While posting a comment in response to another commenters observation that the Iranian Revolution of 1979 was the work of the middle class, I posted the following. It's a good summation on my thoughts on revolution in general and deserve to be reprinted here.
@ Gordo. Absolutely true. Rutgers University, where I went in the Seventies was filled with Iranian foreign exchange students. almost all were anti-Shah from what I could tell. Quite a few are living here still, with deep chagrin. Or perhaps they're not wise enough to see how they played into the hands of the Mullahs.

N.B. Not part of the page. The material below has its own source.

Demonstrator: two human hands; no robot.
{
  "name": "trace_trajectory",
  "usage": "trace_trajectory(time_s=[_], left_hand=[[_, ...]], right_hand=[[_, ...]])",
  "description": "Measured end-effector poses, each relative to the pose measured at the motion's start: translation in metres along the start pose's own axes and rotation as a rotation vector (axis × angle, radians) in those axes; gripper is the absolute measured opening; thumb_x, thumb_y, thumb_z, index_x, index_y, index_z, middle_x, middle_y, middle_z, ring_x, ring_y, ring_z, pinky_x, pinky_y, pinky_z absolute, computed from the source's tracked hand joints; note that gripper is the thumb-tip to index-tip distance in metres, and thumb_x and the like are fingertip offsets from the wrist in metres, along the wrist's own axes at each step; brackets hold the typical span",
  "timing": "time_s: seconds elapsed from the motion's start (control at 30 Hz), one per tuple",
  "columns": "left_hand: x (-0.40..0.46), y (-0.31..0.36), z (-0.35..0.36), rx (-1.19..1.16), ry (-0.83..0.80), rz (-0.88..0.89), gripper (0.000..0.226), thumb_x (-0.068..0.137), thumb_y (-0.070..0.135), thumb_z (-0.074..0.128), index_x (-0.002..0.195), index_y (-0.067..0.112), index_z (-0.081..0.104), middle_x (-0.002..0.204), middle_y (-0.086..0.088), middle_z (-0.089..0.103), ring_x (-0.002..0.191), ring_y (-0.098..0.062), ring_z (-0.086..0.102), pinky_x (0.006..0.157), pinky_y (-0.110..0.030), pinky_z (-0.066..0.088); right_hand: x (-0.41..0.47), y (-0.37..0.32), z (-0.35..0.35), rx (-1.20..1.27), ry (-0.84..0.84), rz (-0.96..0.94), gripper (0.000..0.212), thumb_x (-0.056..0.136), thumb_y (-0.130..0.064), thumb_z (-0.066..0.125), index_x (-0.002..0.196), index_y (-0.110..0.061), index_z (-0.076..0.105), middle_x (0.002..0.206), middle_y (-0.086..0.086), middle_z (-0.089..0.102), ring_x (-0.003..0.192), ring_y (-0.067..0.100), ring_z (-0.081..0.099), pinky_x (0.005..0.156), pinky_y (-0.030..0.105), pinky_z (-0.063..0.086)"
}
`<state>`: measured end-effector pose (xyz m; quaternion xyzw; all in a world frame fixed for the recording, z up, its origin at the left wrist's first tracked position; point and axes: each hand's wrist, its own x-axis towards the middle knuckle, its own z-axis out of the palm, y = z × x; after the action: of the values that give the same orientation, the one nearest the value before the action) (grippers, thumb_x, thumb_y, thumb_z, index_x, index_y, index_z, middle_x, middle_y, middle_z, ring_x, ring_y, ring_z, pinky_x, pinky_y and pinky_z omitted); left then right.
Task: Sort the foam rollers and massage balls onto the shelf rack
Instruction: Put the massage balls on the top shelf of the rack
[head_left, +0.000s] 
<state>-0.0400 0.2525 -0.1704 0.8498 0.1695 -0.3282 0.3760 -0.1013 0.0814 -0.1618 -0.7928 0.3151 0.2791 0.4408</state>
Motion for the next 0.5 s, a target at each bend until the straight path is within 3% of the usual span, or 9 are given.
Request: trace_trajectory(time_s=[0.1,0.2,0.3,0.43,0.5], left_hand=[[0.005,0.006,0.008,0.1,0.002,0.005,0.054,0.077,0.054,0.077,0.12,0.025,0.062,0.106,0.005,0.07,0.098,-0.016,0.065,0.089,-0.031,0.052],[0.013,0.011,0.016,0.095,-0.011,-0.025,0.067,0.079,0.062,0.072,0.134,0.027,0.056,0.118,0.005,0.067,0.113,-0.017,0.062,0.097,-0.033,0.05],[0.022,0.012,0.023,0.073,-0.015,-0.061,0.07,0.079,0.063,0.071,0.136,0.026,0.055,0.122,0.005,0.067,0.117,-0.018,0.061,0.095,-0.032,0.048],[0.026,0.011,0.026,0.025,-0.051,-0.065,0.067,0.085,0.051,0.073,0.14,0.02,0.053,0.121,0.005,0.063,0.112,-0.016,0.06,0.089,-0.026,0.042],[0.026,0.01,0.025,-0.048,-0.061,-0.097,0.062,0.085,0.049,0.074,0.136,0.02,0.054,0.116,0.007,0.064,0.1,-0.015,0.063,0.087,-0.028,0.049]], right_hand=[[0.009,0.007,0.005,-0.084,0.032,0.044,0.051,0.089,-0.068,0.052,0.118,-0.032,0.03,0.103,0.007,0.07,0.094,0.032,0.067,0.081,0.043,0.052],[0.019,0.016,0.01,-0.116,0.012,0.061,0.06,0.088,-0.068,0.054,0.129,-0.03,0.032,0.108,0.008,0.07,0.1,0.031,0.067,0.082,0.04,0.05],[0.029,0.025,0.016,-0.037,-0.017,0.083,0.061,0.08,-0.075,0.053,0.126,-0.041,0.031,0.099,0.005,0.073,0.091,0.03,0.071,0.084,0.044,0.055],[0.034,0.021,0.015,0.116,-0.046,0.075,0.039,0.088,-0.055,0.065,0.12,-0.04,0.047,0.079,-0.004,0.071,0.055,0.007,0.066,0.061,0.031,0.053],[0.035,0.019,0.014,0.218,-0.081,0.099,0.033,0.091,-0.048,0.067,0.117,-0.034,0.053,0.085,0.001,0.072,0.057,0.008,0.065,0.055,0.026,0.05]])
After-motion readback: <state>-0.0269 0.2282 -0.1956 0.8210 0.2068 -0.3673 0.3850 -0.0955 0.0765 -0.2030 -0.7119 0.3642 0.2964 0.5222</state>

The fall of Iran is just one more example, like the French Revolution, of the middle class and lower nobility reforming themselves into oblivion. Dictators usually fall when the business class give up on them. So it was in the case of Nicaragua. The revolution begins but is then hi-jacked by Commies, Islamic extremists, or as in the case of Russia by minority oligarchs.
Starting a revolution or a reform for that matter is usually a dangerous move. Reasonable people are rarely capable of prevailing in the tempest they call up. It's the hard men with unlimited objectives that win.
That's why helping the Syrian opposition is so foolish. However awful Assad may be, he is very unlikely to be followed by anyone who is not considerably worse.
I think we Americans have a hard time seeing this clearly, since our revolution turned out so much better. We are blessed that our founders were so moderate and averse to savage temptations. Just so, Robert E. Lee setting his face against continuing the Civil War as a guerrilla war.
The late Malcolm Muggeridge remarked that the crucial word association in "Revolution" was "To Revolve." That is, in the revolutionary context, to move ahead only to find yourself in the same place. That always stayed with me, as with age, I notice how little changes for the better no matter how furious we plunge ahead with "Change."
As above, the tragic consequence of middle classes everywhere is to assume that the civil and social ground on which they stand is firm. This leads them to tinker with mechanisms that support their own survival.
How obvious it seemed in the Fifties and Sixties to upset the constitutional principle of free association and freedom of contract in favor of government imposed racial equality. Equality today is as elusive as ever, but are the rest of us truly free anymore? In the Mid-Sixties many thought that we should open up our borders to the world rather than the wellsprings of our own patrimony. The white population that allowed that to happen will very soon be supplanted.
And so it goes, the comfortable extinguishing themselves on the altar of good intentions.